La macchina della propaganda catalana, è da sempre molto precisa e sa come usare tutti gli strumenti a disposizione. Dalle magliette alle sciarpe fino alle scarpe e alle infradito, i colori catalani appaiono ovunque. Lo stesso Barça nel 2014 ha deciso di convertire la senyera — la bandiera giallo-rossa catalana — nella sua seconda maglia. O tanto che nel Camp Nou, quando il tabellone segna il minuto 17 e 14 secondi, risuona il grido di “In-Inde-Independència”, mentre le estaladas — le bandiere indipendentiste catalane — colorano gli spalti. Per le stesse bandiere, stavolta all’Olympiastadion di Berlino, durante la finale di Champions contro la Juventus, la FIFA ha comminato al Barça una multa di 30 mila euro.

I fischi all’inno spagnolo durante la finale della Copa del Rey del 2015 giocata tra Barça e Athletic di Bilbao al Camp Nou, e non ultimo Piqué che si strappa la bandiera spagnola dalla maglia, sono la prova che lo sforzo di accomunare il Barça all’indipendentismo sta funzionando.

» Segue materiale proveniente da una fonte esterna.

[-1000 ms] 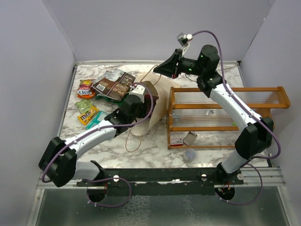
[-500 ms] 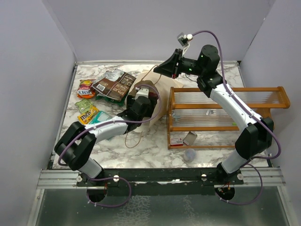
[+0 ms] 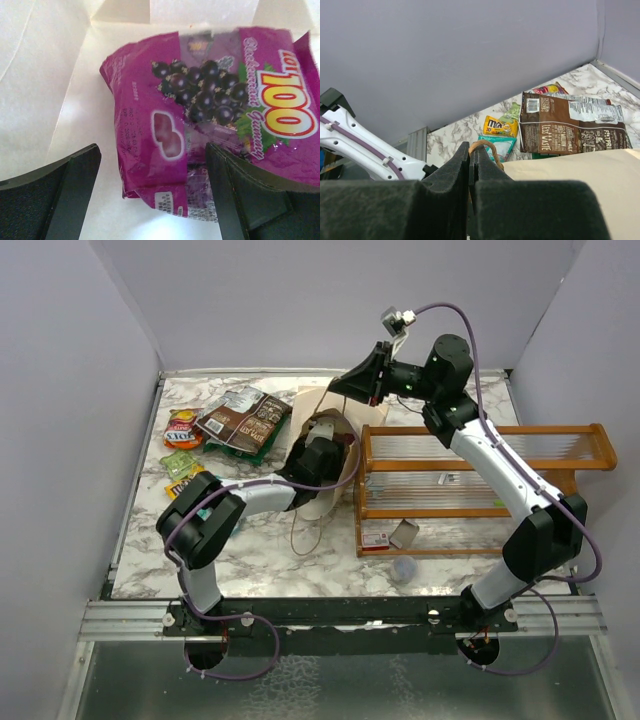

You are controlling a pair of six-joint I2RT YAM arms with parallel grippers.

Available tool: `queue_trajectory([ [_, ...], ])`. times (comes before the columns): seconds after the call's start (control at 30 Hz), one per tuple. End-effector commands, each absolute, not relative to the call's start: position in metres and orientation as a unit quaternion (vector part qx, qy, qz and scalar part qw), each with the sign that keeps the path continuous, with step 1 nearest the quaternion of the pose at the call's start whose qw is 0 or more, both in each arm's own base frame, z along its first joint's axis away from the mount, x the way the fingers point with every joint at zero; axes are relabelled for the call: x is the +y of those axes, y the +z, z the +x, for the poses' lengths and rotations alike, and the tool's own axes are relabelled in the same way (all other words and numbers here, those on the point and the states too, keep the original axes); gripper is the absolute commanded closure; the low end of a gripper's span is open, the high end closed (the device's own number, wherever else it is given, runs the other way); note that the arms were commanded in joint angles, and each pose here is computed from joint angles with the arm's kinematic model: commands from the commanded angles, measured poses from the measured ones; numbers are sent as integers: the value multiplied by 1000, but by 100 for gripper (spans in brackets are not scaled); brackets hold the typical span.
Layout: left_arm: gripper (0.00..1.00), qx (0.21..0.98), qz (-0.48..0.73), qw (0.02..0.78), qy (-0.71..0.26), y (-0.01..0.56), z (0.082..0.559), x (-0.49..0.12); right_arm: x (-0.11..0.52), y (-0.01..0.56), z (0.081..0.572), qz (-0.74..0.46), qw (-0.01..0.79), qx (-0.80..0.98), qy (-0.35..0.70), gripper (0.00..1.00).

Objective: Take the snacks out of the paper bag
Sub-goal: Take out the snack from the paper bag.

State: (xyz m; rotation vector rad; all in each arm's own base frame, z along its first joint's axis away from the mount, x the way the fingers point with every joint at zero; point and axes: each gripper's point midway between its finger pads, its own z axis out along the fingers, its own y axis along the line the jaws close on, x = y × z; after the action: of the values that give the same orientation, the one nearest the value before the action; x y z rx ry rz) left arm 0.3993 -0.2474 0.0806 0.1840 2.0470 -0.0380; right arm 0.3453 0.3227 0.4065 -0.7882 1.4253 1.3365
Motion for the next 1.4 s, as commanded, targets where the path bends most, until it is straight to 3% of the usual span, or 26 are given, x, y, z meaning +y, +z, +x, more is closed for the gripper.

Il Barça porta voti e smuove le folle, per sentimento di aggregazione. Senza il bisogno di argomentare le proprie ragioni o fare ragionamenti. Alle elezioni catalane del settembre 2015, Pep Guardiola si è addirittura candidato nella lista indipendentista. Una candidatura simbolica, in ultima posizione, ma sintomatica di per tentare di convincere gli indecisi.

Lo scrittore barcellonese Manolo Vázquez Montalbán, ideatore del detective buongustaio Pepe Carvalho, scrisse che il Barça è «l’esercito disarmato della Catalogna», ma è anche una macchina perfetta per fare da megafono alla Catalogna e alla sua causa indipendentista. Resta da vedere se, nell’eventualità di indipendenza, la nuova nazione avrà ancora bisogna di un reggimento così forte.